Artinya teori ini berusaha membebaskan umat manusia dari hegemoni-hegemoni tertentu yang bersumber dari ajaran yang berbasis dogma dan non ilmu pengetahuan. Maka dapat dipastikan ia akan ditolak habis-habisan oleh kalangan tertentu dari kaum teologis dengan tingkat religiusitas tinggi. Karena basisnya adalah taat dan percaya, bukan berpikir.
Kondisi yang sama juga terjadi kepada konsep-konsep multikulturalisme, pluralisme, liberalisme, dan sekularisme, bahkan  komunisme dalam studi-studi emansipatoris tadi. Diantaranya bahkan dibuat dalam singkatan, tujuannya untuk menganalogikan konsep tersebut sebagai penyakit berbahaya yang harus dijauhi dengan menamakannya sebagai penyakit Sipilis yaitu, sekulirisme, pluralisme, dan liberalisme.

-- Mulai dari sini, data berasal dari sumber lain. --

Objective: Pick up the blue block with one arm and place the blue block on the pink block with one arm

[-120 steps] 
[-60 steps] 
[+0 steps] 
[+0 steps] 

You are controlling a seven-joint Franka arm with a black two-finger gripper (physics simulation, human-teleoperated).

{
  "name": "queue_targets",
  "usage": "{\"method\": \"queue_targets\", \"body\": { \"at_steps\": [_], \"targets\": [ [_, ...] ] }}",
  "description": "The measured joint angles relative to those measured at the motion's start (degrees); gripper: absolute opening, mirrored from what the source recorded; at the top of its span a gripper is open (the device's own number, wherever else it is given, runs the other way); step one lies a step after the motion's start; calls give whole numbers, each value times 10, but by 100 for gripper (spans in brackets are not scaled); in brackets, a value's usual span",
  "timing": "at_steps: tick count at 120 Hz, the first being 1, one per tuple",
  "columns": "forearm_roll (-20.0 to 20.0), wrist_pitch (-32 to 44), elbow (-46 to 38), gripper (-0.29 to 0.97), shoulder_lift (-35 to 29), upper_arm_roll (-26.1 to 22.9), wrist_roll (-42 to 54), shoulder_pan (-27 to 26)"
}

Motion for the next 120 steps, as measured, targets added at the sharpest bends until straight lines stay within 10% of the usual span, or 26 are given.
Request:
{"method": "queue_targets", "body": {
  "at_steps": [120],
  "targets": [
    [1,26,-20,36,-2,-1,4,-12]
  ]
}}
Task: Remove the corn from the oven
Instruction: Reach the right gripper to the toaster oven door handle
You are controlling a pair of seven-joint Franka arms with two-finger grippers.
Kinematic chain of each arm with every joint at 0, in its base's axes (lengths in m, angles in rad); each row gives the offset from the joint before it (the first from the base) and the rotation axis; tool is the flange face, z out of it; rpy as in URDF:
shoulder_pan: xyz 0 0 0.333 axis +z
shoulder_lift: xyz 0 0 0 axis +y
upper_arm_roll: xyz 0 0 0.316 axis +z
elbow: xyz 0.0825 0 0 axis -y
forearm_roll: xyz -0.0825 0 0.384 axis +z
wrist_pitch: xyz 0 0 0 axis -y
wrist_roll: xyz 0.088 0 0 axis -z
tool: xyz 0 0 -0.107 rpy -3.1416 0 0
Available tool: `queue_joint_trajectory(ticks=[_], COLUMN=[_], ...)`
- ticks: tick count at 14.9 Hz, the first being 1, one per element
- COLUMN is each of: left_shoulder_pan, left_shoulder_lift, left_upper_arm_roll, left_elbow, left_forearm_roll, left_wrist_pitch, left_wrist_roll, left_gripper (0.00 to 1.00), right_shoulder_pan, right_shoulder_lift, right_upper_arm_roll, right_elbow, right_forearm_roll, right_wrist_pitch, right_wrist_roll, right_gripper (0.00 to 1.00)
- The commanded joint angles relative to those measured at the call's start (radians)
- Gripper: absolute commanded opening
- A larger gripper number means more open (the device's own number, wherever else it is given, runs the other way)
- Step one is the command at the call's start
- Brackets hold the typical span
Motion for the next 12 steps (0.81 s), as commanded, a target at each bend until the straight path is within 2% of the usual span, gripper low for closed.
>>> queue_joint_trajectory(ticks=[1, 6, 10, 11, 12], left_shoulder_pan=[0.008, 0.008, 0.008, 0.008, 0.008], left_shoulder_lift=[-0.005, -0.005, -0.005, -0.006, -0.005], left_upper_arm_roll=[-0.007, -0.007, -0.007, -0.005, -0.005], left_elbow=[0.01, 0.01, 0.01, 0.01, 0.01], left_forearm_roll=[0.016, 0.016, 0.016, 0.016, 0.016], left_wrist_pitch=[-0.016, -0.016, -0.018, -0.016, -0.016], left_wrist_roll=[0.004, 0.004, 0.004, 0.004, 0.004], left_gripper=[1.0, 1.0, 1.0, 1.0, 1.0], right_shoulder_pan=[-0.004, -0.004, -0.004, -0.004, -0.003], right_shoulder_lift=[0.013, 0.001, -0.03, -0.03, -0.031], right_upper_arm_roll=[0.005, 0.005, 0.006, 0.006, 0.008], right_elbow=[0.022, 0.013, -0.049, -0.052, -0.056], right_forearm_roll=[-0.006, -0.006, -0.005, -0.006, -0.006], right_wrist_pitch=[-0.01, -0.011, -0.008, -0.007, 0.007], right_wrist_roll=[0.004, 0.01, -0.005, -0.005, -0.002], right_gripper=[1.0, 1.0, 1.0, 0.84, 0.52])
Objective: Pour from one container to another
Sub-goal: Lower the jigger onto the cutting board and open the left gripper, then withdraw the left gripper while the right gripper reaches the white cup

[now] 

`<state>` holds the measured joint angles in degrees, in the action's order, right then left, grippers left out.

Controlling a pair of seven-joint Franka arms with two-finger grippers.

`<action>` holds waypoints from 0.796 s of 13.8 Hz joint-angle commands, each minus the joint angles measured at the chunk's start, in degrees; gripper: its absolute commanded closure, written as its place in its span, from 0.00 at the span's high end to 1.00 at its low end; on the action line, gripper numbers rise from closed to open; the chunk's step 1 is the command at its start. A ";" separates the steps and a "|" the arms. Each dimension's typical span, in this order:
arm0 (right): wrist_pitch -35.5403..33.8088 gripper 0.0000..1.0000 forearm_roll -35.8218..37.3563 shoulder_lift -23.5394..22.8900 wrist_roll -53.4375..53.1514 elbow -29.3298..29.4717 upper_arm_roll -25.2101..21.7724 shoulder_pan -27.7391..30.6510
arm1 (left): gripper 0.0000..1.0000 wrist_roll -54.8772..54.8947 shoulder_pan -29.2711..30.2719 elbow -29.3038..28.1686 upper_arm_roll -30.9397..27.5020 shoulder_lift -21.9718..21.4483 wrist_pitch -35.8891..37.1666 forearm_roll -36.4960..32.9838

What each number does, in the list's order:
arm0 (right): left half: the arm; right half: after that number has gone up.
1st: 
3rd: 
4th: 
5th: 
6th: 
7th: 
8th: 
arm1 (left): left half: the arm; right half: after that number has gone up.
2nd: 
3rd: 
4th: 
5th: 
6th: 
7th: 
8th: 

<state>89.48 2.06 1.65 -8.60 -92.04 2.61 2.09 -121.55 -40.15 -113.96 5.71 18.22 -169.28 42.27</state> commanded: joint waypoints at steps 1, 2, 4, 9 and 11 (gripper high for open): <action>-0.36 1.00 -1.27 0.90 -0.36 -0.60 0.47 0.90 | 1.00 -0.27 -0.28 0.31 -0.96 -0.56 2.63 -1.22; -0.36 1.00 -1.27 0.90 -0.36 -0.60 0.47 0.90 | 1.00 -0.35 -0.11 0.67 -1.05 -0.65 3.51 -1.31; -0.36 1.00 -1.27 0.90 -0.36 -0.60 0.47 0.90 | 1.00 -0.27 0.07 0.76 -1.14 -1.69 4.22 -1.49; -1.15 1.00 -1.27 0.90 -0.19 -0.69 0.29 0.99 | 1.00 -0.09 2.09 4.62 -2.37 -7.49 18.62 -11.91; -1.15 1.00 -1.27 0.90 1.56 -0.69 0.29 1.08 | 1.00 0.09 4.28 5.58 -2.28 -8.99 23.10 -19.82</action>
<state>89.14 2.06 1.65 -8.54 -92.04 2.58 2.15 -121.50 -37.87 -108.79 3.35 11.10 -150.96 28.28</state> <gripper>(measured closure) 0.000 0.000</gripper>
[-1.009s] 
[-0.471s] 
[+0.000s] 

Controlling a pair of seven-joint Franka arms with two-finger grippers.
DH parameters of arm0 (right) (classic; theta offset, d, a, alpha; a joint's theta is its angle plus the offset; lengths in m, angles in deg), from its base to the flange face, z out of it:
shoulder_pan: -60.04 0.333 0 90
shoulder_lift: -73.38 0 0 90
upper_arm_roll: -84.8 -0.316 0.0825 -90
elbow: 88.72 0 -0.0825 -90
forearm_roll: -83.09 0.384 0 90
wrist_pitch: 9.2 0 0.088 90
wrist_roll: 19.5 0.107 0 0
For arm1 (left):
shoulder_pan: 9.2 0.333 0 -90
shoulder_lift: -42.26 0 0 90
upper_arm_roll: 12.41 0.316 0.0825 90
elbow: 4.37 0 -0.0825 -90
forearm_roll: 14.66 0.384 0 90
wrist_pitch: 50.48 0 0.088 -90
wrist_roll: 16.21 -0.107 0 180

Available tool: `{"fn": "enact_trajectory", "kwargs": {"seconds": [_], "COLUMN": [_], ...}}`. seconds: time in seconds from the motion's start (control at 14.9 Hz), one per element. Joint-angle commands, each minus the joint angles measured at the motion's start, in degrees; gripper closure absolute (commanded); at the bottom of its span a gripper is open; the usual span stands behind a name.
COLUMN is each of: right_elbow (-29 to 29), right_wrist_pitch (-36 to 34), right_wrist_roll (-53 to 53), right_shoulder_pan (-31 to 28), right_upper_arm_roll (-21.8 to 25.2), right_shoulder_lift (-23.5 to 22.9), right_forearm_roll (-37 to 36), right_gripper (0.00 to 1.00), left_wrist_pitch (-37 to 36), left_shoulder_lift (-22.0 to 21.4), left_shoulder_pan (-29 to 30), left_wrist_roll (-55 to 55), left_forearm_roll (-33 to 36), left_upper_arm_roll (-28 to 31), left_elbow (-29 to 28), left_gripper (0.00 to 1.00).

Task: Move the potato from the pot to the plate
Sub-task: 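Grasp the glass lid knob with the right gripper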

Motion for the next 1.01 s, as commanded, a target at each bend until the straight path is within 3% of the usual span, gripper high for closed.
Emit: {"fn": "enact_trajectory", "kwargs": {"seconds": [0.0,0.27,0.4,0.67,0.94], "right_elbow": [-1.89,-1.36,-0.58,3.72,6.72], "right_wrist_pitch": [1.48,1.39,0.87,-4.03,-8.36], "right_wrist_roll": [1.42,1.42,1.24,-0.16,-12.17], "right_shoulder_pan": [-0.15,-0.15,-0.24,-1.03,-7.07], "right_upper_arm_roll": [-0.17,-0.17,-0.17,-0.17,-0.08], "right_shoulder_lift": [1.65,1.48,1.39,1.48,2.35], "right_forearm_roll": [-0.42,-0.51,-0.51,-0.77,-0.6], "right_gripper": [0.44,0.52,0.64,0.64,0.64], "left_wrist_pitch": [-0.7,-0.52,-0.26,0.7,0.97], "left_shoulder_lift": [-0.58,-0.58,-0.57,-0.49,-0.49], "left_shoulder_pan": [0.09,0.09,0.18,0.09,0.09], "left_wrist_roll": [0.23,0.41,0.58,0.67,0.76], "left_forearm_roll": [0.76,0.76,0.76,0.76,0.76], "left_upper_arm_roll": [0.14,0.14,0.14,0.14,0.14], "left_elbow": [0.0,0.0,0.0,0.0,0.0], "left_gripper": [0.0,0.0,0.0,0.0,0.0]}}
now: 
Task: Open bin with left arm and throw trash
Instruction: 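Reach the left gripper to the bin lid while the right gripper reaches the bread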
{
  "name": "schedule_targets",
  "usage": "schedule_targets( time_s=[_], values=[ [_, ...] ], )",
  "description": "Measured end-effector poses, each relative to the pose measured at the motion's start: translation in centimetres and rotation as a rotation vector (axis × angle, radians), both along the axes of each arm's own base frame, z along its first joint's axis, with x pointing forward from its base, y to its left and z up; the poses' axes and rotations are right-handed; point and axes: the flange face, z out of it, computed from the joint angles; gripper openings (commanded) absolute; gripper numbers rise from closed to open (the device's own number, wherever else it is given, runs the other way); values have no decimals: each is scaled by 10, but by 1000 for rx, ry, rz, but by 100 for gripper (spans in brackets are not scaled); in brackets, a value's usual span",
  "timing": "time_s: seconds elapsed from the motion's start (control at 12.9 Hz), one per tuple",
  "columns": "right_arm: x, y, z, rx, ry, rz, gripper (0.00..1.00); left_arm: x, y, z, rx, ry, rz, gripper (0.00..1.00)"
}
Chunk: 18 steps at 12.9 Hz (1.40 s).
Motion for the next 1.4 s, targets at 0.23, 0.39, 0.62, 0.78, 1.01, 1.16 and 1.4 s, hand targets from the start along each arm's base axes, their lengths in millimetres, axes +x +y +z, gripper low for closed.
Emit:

Hal ini juga yang menjadi penyebab kenapa pergerakan indeks pembangunan manusia kita sangat lambat, ditambah birokrasi yang tidak menyediakan ruang bagi sumber daya manusia kita untuk naik level.Â
Kenapa? Karena mata dan telinga kita sehari-hari disibukkan dengan persoalan yang tidak substantif dan cenderung membodohi dengan tujuan mengurangi kompetisi.